> **EXERCISE REQUIREMENTS**: From the entries below, retype only the lines from the one with "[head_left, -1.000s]" through the one with "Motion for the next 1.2", exactly as written.

> **DATASET RECORDS**:
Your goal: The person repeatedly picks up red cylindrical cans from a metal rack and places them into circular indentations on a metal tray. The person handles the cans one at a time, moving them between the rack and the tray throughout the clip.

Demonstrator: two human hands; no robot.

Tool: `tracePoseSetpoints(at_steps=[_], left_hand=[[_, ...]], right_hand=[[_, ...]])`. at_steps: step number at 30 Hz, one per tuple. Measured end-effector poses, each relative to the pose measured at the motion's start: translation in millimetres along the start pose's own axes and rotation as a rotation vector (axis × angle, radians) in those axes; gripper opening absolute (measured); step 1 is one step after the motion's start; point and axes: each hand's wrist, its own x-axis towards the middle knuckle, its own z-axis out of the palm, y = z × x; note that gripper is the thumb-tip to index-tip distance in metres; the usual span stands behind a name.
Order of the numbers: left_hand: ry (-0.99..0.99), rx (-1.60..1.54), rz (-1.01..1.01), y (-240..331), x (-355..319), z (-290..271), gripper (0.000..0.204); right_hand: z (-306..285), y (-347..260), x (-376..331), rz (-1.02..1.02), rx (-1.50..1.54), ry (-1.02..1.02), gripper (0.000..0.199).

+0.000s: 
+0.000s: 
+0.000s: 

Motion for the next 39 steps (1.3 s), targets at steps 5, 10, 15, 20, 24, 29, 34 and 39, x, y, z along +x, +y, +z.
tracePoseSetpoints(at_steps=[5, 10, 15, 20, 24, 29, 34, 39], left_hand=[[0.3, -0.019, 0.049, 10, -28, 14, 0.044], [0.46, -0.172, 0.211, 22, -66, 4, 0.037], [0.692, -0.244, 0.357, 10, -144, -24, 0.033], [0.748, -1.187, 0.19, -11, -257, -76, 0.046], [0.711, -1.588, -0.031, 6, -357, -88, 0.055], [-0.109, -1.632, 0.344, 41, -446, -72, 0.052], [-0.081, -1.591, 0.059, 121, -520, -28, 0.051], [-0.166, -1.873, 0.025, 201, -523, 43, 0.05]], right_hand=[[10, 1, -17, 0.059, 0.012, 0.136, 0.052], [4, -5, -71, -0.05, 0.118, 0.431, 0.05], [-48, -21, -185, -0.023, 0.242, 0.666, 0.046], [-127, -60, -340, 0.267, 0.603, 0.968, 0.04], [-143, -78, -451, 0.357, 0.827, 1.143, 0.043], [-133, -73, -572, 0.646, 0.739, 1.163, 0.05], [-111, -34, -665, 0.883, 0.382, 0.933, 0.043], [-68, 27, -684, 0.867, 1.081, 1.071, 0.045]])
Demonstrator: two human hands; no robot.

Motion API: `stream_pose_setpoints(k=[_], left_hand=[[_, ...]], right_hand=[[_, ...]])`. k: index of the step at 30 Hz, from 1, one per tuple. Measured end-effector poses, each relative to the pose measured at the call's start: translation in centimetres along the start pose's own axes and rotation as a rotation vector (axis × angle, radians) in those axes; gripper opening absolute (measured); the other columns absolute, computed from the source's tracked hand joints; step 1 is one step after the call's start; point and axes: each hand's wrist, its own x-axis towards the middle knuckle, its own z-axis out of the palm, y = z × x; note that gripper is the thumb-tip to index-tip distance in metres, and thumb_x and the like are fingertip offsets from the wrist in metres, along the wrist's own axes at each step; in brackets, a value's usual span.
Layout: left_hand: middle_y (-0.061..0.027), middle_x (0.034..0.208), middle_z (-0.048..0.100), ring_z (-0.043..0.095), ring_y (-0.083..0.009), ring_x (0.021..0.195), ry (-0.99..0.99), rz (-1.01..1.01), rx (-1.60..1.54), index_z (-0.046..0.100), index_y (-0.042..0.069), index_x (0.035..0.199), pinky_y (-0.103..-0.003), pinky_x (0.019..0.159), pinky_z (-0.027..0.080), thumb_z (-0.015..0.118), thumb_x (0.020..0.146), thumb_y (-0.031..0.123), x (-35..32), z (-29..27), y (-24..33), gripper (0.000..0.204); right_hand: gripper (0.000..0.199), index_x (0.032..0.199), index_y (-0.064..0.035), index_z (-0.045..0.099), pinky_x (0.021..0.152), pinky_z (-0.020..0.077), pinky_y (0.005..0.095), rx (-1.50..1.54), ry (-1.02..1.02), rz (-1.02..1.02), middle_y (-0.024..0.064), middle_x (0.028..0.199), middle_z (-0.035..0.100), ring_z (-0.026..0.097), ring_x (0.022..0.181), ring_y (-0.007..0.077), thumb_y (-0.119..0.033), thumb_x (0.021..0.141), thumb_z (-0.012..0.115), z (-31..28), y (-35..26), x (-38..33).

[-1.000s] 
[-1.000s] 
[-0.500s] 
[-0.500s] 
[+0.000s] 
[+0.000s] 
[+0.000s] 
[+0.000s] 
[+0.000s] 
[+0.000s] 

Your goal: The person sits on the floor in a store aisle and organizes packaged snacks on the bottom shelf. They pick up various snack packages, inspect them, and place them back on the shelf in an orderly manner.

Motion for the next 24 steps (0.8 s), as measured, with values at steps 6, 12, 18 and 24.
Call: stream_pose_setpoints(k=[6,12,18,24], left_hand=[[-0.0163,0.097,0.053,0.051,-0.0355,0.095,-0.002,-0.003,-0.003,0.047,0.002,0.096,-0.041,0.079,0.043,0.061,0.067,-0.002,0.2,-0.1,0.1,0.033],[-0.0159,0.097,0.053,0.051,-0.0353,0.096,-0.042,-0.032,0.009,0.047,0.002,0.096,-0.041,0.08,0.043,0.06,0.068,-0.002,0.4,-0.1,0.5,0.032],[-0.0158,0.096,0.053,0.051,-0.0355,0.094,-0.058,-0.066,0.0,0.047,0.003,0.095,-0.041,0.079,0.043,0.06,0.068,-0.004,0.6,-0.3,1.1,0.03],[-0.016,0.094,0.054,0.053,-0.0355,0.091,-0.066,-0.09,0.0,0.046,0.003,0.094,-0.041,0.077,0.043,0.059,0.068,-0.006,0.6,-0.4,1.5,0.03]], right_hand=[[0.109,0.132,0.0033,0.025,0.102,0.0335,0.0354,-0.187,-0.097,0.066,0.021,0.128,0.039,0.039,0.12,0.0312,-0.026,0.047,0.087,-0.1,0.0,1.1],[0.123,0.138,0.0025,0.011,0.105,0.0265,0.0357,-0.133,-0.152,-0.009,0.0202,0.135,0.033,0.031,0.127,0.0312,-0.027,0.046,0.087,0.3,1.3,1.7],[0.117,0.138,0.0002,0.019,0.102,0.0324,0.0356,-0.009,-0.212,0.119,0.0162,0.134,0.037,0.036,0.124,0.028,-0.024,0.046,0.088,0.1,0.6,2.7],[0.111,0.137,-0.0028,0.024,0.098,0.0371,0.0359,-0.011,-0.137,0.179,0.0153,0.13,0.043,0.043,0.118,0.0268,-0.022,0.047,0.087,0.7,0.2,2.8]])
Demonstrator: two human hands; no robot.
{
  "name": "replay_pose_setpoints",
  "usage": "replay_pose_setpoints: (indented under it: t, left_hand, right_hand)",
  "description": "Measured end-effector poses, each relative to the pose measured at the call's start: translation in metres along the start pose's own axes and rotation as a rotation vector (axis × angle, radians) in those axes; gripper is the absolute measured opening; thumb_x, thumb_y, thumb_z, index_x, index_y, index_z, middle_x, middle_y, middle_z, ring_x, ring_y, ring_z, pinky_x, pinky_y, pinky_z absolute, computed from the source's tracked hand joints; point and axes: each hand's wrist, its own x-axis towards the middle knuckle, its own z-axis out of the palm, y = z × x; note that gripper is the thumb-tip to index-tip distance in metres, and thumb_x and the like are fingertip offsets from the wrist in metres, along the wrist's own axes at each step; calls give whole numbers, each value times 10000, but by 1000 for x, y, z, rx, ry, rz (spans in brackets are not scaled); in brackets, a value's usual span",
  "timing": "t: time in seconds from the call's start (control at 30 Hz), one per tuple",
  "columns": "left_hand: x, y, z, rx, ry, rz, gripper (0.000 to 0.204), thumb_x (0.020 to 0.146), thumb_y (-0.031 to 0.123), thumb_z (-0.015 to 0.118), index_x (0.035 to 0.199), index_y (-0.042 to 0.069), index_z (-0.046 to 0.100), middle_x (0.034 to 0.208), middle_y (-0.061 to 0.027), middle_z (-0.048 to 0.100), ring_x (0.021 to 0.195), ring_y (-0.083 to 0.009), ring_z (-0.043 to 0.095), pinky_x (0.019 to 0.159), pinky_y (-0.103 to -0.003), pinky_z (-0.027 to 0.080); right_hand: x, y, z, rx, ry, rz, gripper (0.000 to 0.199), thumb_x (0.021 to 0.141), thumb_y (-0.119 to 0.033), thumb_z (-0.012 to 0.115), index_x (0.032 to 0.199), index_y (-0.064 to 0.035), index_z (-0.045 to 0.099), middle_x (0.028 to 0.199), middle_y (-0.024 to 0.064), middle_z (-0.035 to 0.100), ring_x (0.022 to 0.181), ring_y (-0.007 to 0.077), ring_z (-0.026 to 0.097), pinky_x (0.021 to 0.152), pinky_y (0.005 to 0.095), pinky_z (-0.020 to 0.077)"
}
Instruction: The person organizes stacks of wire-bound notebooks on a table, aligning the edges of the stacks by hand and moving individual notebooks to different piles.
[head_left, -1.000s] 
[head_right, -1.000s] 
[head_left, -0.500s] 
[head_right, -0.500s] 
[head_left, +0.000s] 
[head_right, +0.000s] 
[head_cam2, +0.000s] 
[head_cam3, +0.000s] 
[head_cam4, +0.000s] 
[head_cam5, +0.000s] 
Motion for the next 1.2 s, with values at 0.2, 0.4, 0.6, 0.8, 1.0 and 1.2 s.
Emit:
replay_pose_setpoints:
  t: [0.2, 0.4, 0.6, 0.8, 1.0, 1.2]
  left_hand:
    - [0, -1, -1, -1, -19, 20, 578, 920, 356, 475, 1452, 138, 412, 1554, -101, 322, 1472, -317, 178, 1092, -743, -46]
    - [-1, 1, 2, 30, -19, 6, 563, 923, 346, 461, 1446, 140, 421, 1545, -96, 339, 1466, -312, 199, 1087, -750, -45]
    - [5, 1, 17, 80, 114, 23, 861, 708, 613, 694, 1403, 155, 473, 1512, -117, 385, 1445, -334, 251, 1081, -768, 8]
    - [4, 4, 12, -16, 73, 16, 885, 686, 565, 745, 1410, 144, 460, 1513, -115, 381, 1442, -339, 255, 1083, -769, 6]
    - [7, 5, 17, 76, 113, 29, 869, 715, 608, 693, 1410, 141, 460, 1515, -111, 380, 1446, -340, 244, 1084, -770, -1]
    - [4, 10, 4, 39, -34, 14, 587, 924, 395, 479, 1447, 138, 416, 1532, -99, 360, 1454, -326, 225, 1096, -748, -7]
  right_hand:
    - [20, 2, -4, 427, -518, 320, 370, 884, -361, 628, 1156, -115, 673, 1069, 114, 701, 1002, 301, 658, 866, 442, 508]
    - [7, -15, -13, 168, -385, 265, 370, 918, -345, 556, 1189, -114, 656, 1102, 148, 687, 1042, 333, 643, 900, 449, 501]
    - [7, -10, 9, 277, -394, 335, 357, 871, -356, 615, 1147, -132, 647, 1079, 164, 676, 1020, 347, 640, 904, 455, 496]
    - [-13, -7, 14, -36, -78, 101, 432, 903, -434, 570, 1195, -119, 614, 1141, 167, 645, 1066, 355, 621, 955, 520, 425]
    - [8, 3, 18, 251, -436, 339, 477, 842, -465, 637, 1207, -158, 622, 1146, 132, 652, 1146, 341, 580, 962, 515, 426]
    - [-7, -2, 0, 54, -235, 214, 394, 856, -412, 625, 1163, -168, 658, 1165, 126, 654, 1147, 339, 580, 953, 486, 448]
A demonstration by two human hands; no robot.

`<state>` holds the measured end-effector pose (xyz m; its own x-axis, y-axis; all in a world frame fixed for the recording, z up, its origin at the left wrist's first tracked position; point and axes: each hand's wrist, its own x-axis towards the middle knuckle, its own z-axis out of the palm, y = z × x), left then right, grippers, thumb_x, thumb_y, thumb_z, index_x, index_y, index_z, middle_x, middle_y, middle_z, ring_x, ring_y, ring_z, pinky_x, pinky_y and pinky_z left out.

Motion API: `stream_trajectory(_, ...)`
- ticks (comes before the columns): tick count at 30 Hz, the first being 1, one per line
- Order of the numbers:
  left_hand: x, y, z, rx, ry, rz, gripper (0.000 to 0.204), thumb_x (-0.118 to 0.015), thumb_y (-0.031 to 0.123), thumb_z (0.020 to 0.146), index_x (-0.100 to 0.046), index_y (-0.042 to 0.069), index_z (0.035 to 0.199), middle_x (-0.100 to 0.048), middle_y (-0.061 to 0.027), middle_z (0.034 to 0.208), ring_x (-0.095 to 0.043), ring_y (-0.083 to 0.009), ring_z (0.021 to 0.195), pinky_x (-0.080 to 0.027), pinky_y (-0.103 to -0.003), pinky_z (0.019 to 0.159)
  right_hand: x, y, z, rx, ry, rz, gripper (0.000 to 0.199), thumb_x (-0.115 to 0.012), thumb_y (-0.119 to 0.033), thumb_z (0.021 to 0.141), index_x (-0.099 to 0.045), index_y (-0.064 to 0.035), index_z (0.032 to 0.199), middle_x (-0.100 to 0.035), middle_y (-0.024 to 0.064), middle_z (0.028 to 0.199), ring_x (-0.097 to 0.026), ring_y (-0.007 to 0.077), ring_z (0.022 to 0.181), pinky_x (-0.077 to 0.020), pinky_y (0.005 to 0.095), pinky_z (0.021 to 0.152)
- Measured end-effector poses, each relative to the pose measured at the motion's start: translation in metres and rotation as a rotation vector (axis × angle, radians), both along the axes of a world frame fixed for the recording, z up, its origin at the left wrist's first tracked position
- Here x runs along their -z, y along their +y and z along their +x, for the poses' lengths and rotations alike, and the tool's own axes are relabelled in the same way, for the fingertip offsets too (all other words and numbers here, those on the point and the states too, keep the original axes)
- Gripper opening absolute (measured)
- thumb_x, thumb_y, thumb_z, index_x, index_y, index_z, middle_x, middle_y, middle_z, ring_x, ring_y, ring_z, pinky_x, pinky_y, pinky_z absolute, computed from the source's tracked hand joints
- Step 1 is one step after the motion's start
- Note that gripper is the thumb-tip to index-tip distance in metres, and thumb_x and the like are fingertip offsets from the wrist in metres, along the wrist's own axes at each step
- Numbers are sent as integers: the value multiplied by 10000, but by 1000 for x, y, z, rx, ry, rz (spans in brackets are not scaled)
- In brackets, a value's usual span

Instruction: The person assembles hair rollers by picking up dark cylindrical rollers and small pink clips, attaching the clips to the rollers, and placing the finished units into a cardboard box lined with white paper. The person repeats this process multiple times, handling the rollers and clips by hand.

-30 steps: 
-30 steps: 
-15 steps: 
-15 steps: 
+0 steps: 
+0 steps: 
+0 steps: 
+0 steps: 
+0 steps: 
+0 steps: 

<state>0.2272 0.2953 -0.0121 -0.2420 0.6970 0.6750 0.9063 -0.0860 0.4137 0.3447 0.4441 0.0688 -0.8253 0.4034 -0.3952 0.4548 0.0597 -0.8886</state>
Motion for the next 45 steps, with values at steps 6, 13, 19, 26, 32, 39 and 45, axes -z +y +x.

> **ANSWER**:
[head_left, -1.000s] 
[head_right, -1.000s] 
[head_left, -0.500s] 
[head_right, -0.500s] 
[head_left, +0.000s] 
[head_right, +0.000s] 
[head_cam2, +0.000s] 
[head_cam3, +0.000s] 
[head_cam4, +0.000s] 
[head_cam5, +0.000s] 
Motion for the next 1.2 s, with values at 0.2, 0.4, 0.6, 0.8, 1.0 and 1.2 s.

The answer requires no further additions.